RECORDED INFORMATION Start Marker
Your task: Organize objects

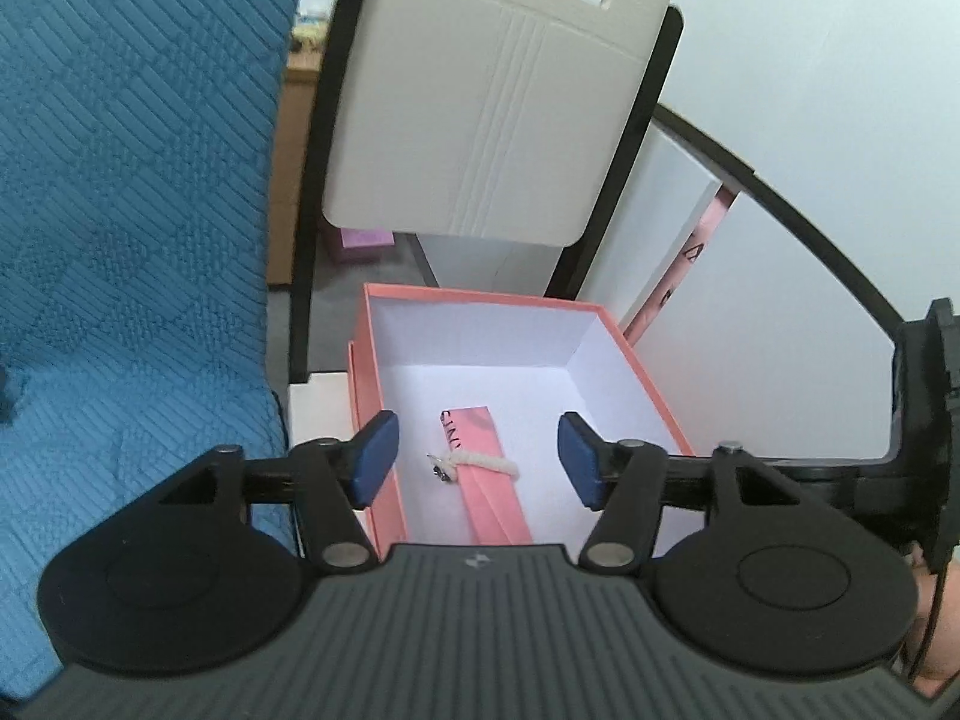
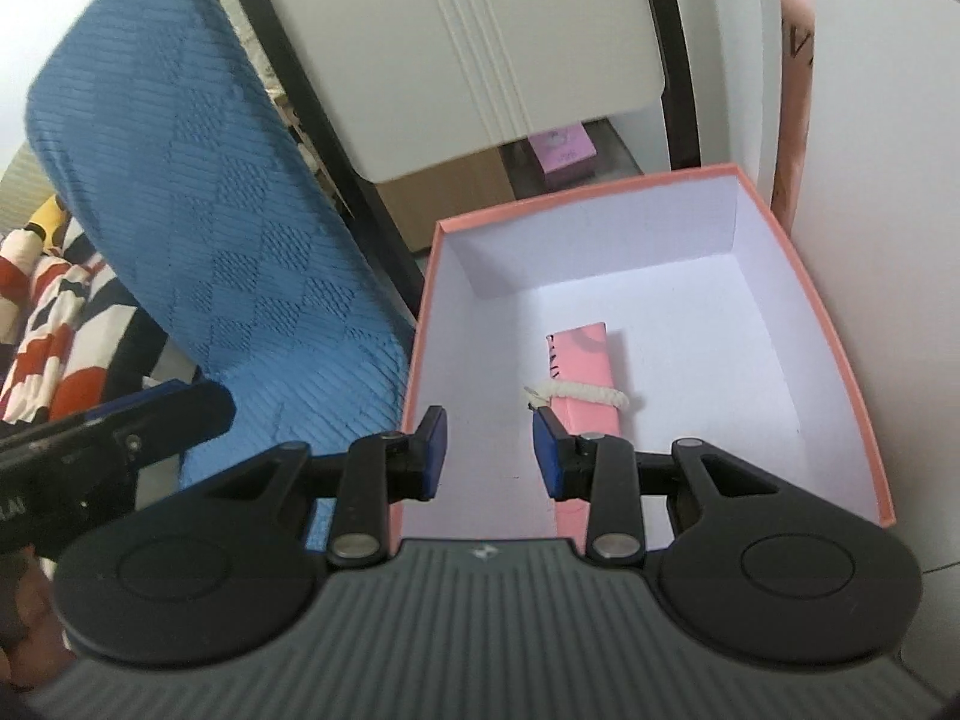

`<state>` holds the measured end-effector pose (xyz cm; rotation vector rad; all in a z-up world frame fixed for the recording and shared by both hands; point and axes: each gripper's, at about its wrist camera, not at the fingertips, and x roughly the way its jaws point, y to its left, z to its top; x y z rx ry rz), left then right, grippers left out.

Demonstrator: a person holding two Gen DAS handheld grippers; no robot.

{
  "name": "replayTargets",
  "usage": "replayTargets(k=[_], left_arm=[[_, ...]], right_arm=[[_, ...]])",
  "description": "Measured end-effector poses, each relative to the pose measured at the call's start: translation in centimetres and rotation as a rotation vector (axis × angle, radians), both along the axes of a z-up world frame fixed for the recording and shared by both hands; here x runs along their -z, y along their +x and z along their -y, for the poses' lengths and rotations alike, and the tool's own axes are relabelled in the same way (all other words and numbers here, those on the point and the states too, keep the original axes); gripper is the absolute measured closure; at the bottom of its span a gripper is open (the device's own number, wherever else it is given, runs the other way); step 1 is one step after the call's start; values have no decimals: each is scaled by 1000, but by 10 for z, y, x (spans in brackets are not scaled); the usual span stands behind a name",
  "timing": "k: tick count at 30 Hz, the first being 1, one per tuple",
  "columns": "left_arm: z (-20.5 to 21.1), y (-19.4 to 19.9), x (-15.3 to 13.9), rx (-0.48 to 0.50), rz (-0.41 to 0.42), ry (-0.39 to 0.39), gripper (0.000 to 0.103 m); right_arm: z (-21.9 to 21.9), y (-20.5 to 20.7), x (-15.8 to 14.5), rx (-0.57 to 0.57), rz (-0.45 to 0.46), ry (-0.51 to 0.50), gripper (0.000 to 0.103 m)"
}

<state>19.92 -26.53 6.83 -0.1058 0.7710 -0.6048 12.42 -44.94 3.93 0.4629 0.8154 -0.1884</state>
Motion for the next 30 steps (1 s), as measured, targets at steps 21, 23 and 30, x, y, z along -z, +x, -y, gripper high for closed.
replayTargets(k=[21,23,30], left_arm=[[-73,-68,-48,-16,102,-57,13],[-79,-75,-49,-12,106,-63,10],[-93,-91,-45,-28,128,-73,3]], right_arm=[[-68,-73,-45,51,71,-102,69],[-73,-79,-45,53,71,-114,69],[-80,-95,-41,77,79,-123,58]])
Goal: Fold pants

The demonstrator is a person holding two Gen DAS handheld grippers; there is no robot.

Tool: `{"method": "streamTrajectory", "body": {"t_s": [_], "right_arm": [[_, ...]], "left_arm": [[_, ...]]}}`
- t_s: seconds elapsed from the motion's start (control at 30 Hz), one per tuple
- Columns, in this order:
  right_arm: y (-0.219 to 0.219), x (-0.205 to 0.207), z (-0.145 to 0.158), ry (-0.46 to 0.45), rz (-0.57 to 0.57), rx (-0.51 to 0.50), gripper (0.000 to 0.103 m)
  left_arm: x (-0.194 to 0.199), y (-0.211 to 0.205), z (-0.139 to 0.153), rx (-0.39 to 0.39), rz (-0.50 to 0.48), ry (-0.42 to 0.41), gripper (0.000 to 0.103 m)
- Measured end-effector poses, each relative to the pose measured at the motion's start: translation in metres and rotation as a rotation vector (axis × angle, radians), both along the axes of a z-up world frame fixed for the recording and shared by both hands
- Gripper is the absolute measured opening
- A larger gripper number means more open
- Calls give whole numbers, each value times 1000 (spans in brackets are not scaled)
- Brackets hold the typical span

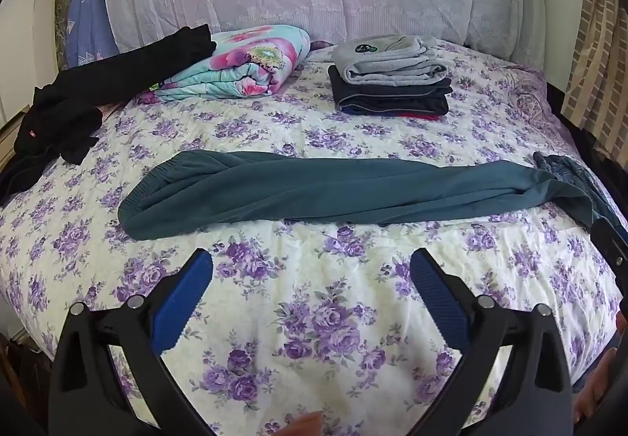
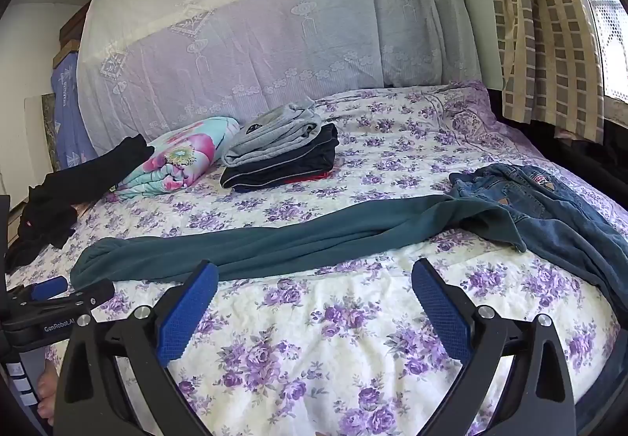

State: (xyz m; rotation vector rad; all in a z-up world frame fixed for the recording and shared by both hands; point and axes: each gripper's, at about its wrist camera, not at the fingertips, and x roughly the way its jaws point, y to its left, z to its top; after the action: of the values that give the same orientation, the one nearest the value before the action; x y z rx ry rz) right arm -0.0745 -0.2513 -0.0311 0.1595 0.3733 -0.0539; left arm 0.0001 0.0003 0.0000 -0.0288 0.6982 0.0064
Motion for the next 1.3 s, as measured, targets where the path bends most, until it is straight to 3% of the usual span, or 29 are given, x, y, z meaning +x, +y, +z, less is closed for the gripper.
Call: {"method": "streamTrajectory", "body": {"t_s": [1.3], "right_arm": [[-4,2,-3,22,-4,12,100]], "left_arm": [[0,0,-9,1,-2,15,98]]}}
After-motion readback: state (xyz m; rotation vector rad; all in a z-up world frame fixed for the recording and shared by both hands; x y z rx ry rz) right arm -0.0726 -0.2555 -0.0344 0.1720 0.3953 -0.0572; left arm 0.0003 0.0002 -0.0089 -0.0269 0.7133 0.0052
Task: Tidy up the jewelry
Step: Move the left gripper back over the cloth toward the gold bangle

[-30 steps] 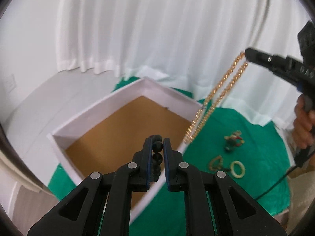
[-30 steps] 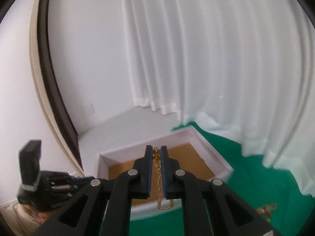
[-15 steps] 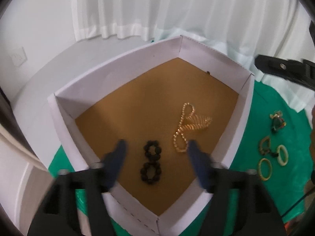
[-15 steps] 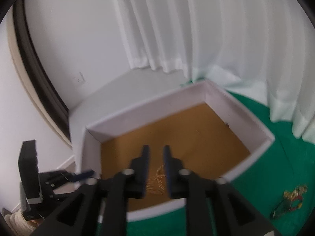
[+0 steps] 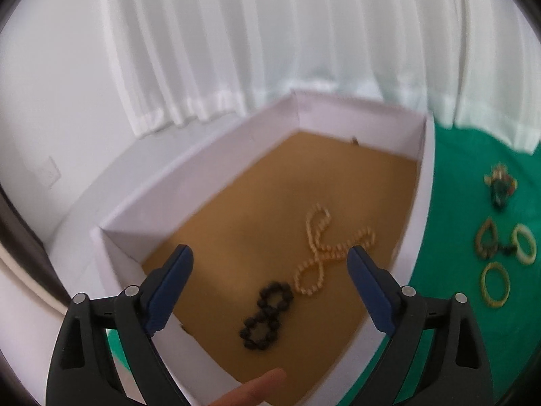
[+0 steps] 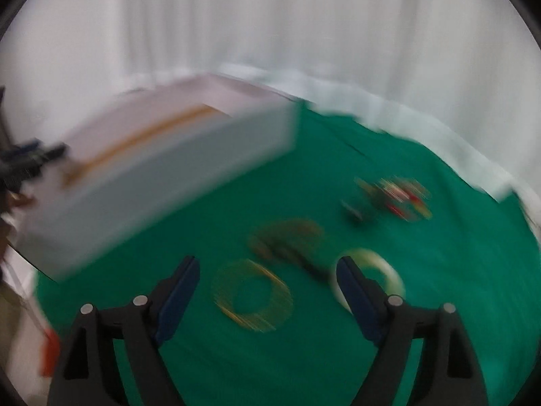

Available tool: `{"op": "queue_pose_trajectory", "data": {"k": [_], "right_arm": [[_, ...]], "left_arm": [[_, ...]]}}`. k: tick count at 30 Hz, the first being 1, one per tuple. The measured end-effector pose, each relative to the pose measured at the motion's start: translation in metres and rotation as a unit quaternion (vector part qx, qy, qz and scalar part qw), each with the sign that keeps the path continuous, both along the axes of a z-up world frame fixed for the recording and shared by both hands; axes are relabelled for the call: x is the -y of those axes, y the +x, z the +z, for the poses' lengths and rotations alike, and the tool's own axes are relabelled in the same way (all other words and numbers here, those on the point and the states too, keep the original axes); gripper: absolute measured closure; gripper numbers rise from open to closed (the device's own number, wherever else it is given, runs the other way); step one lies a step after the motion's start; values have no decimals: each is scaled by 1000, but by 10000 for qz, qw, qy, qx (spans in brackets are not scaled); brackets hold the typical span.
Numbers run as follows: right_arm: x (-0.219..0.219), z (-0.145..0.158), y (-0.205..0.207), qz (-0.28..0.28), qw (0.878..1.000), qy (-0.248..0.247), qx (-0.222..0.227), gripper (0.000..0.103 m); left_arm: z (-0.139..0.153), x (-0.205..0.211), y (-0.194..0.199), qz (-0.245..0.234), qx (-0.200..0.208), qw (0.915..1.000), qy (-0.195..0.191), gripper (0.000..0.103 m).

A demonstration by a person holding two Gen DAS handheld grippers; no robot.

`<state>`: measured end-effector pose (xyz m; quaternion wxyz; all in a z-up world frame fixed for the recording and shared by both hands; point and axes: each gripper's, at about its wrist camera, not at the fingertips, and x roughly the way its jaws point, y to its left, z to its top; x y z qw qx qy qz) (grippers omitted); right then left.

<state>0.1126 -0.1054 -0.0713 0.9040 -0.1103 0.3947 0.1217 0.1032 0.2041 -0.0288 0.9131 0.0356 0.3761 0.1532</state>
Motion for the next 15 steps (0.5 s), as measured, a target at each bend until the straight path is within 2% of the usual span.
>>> {"op": "queue_pose_trajectory", "data": {"k": [1, 3, 6, 8, 12, 15], "right_arm": [[22, -9, -6, -288, 9995, -108, -17, 17], [61, -22, -14, -775, 9967, -218, -92, 16], [112, -37, -19, -1459, 9888, -235, -216, 16], [142, -46, -22, -1834, 9825, -172, -294, 16], [174, -61, -27, -2173, 9752, -139, -397, 16], [182, -67, -27, -2247, 9735, 39, -429, 15]], "left_arm": [[-6, 3, 3, -39, -166, 9999, -8, 10], [-6, 9, 2, -91, -190, 9998, 43, 10], [-11, 21, 0, 1, -219, 9984, 516, 10], [-10, 26, -4, 1, -222, 9979, 610, 10], [-9, 28, -14, 59, -261, 9987, 444, 10], [-9, 30, -21, 90, -235, 9987, 433, 10]]}}
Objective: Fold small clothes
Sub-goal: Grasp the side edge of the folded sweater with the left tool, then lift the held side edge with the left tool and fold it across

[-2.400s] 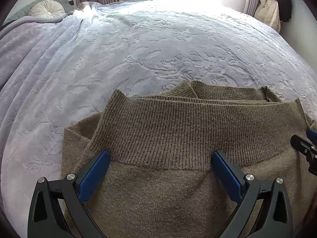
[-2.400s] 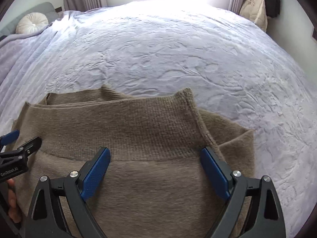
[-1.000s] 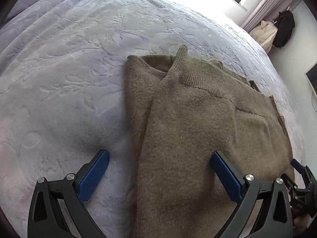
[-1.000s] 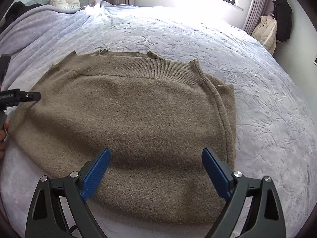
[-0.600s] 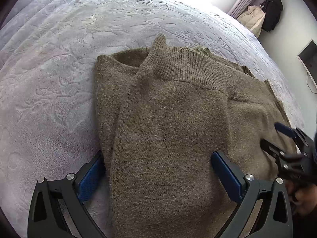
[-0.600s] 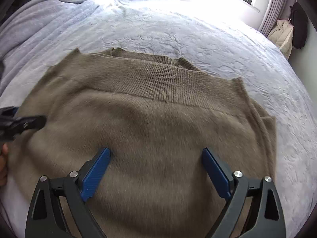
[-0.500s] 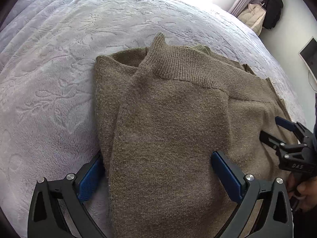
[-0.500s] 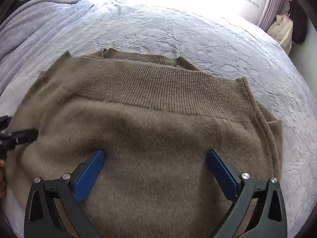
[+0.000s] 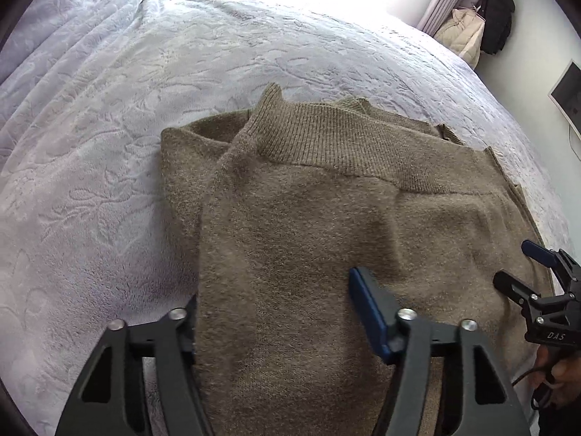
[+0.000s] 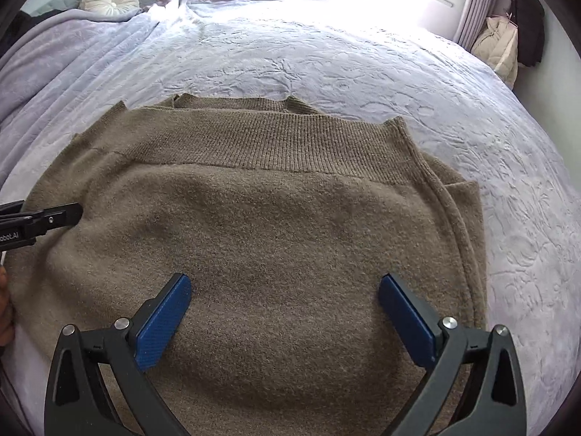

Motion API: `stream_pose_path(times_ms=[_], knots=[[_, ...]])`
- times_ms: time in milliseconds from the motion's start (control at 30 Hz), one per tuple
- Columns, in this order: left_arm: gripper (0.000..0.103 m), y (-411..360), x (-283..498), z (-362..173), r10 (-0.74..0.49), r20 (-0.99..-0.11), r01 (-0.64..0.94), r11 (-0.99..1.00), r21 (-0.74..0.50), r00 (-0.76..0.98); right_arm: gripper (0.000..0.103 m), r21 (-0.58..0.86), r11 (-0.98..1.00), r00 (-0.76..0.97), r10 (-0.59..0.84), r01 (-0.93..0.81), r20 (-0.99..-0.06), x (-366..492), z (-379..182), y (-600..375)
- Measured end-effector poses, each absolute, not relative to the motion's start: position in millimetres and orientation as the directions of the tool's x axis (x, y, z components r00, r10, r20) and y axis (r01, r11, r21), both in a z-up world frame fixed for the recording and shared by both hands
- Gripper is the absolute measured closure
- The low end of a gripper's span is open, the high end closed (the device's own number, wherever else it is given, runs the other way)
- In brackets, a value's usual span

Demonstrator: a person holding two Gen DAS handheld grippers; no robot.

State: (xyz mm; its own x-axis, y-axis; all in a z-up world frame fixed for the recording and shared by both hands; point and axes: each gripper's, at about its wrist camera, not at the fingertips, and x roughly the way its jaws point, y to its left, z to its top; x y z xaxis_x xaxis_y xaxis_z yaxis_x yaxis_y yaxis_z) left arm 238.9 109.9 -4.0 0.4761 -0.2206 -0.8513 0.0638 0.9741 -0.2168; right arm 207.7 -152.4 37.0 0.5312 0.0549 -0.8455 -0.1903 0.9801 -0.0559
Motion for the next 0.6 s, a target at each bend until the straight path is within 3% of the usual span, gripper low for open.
stream_pose_path(times_ms=[100,600], knots=[[0.073,108.4,236.9,3.1,-0.193,-0.847,0.06,0.98,-0.188,0.495,0.0,-0.067,0.979,0.532,0.048,-0.194,-0.845,207.2,37.6,-149.4],[0.079,96.8,230.7,18.9,-0.073,-0.863,0.033,0.997,-0.065,0.5,0.0,-0.147,0.945,0.511,0.025,-0.293,-0.859,238.7,26.9,-110.7]])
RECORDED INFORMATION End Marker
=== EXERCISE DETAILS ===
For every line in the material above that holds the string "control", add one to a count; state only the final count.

=== WRITTEN SOLUTION ===
2